**Your goal**
From the listing below, extract each line containing the string "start".

=== Begin Enclosure ===

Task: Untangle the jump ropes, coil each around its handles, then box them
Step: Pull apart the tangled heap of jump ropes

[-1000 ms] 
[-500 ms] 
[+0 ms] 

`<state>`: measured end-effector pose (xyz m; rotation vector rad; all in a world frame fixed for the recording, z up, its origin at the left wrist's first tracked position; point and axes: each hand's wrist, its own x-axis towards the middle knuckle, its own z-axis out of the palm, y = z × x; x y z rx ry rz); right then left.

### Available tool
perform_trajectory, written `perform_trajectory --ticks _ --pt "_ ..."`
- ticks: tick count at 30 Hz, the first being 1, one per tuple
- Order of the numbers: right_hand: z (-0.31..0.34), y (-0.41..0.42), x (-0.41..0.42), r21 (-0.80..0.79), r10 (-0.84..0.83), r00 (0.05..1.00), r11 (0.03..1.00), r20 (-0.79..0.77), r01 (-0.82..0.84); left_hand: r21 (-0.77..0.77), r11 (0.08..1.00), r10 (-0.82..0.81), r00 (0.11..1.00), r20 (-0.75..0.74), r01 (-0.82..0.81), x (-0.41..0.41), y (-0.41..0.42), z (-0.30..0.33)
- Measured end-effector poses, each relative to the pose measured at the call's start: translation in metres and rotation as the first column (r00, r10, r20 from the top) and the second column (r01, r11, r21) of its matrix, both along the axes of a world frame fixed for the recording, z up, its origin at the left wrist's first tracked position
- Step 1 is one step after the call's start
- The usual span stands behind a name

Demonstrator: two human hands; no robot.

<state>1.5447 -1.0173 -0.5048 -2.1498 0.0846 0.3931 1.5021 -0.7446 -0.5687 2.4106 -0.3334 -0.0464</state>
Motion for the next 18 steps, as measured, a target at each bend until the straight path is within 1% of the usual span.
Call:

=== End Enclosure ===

**Output for this exercise**
- Measured end-effector poses, each relative to the pose measured at the call's start: translation in metres and rotation as the first column (r00, r10, r20 from the top) and the second column (r01, r11, r21) of its matrix, both along the axes of a world frame fixed for the recording, z up, its origin at the left wrist's first tracked position
- Step 1 is one step after the call's start

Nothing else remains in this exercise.